Of all the lines in these entries, count those that contain "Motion" and give only the total.

(Collection entries)
• • • •
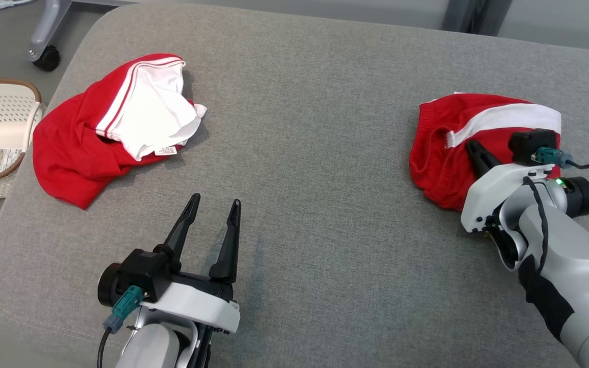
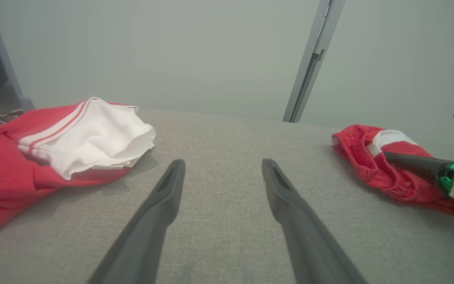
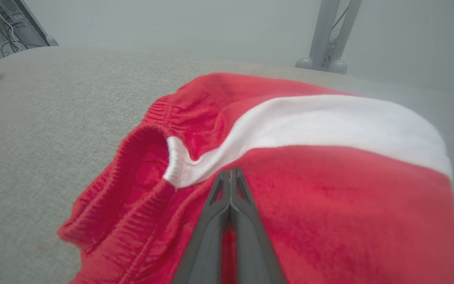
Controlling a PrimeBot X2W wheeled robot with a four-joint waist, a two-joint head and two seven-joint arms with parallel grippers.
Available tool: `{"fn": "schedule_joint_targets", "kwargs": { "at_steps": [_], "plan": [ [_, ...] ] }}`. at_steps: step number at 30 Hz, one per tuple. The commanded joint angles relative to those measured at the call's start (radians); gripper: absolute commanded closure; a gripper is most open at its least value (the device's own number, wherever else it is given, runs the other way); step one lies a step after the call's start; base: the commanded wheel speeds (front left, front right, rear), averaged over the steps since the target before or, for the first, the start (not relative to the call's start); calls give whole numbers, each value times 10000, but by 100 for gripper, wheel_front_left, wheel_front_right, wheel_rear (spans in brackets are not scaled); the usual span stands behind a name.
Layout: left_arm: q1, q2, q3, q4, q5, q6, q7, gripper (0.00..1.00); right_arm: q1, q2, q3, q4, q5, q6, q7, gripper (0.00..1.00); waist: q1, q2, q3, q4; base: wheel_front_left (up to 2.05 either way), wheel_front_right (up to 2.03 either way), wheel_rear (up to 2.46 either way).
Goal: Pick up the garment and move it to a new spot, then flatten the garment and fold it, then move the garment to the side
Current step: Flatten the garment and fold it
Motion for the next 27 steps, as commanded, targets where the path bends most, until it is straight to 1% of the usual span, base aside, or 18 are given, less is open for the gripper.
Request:
{"fn": "schedule_joint_targets", "kwargs": {
  "at_steps": [1,7,13,19,27],
  "plan": [
    [-166,38,-16,-3,-47,1,-14,0,-220,-28,-81,270,-48,3,-78,100,0,0,104,148,0,0,0],
    [-215,36,-142,43,-151,74,-14,0,-554,80,61,783,-375,3,-81,100,0,0,303,584,0,0,0],
    [-145,36,-123,47,-201,110,-14,0,-569,195,230,915,-625,3,-85,100,0,0,330,755,0,0,0],
    [-154,36,-183,45,-267,167,-14,0,-428,160,262,1066,-669,3,7,100,0,0,257,728,0,0,0],
    [-8,36,-65,121,-128,107,-14,0,-345,118,-59,1111,-333,3,-31,100,0,0,-70,417,0,0,0]
  ]
}}
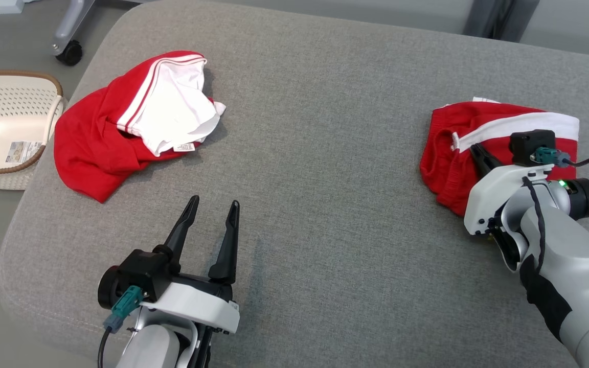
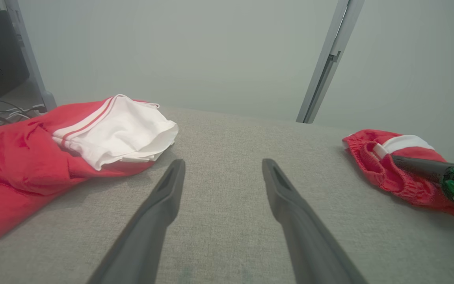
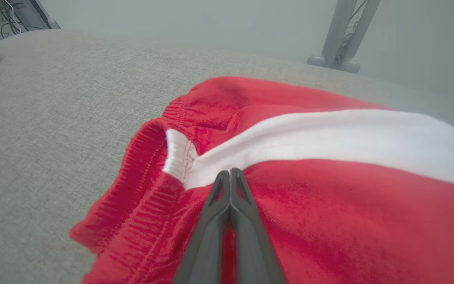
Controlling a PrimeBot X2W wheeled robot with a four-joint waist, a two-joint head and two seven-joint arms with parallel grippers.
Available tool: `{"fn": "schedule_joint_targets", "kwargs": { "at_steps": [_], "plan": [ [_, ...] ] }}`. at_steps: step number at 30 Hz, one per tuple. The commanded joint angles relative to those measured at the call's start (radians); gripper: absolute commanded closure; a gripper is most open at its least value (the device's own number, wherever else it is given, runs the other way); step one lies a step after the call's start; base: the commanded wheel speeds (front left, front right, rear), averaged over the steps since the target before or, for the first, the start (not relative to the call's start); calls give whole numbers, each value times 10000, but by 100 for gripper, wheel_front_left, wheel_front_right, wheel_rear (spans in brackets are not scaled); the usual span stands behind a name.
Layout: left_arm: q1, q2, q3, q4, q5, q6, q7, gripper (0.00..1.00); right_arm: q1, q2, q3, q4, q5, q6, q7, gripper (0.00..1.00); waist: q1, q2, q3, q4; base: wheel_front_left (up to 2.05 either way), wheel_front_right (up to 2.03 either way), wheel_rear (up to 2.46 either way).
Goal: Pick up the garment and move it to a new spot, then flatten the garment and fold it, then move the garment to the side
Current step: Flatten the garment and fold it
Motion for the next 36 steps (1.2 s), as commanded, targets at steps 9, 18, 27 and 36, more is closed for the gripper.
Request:
{"fn": "schedule_joint_targets", "kwargs": {
  "at_steps": [9,18,27,36],
  "plan": [
    [281,40,262,75,208,-63,-14,0,517,-357,-556,-263,542,3,-105,100,0,0,-797,-609,0,0,0],
    [597,40,637,-121,326,-59,-14,0,1842,-1275,-2558,-3205,226,3,-103,100,0,0,-1462,-1398,0,0,0],
    [768,40,835,-380,387,-94,-14,0,4157,-962,-4767,-5983,-845,3,-104,100,0,0,-1598,-1954,0,0,0],
    [819,40,859,-335,508,-216,-14,0,5390,-653,-4959,-6934,-511,3,-105,0,0,0,-1535,-2198,0,0,0]
  ]
}}
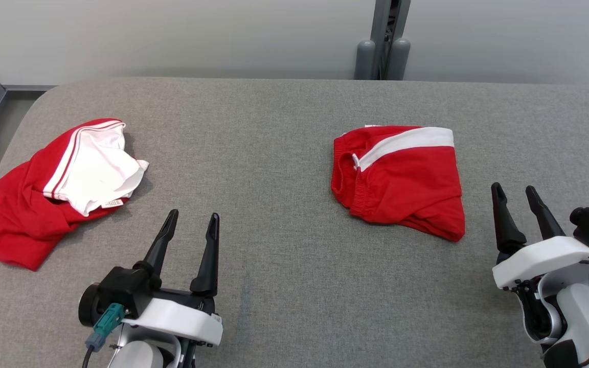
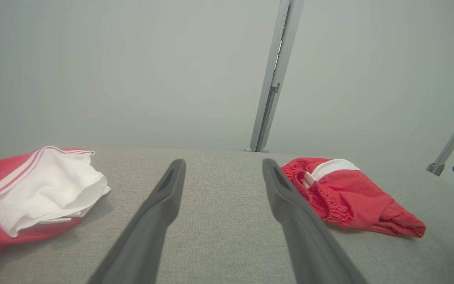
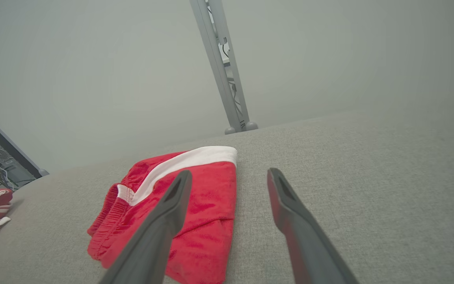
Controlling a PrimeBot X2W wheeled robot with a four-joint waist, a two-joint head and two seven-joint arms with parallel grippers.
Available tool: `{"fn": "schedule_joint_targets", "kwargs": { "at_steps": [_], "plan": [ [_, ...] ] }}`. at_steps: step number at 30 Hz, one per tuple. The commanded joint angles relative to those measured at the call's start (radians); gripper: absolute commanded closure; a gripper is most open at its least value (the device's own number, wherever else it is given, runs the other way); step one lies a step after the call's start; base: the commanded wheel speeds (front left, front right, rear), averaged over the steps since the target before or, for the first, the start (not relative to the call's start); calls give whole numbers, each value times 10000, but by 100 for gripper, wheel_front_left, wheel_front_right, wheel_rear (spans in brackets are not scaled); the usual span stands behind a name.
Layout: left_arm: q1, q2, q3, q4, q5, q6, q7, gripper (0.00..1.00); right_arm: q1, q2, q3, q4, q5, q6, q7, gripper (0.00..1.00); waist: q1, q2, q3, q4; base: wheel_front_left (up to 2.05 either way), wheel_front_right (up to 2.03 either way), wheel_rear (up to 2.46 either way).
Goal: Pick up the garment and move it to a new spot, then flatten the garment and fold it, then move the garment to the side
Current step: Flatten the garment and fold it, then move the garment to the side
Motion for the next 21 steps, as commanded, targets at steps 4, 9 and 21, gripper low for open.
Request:
{"fn": "schedule_joint_targets", "kwargs": {
  "at_steps": [4,9,21],
  "plan": [
    [6,40,9,72,139,-116,-14,0,-146,-305,402,62,835,3,84,0,0,0,119,32,0,0,0],
    [-174,40,-96,228,288,-191,-14,0,-539,-678,1100,40,2638,3,1066,0,0,0,364,177,0,0,0],
    [-527,40,-183,399,549,-365,-14,0,-1778,-2114,1915,567,6193,5,3963,0,0,0,1066,898,0,0,0]
  ]
}}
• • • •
# ANSWER BELOW
3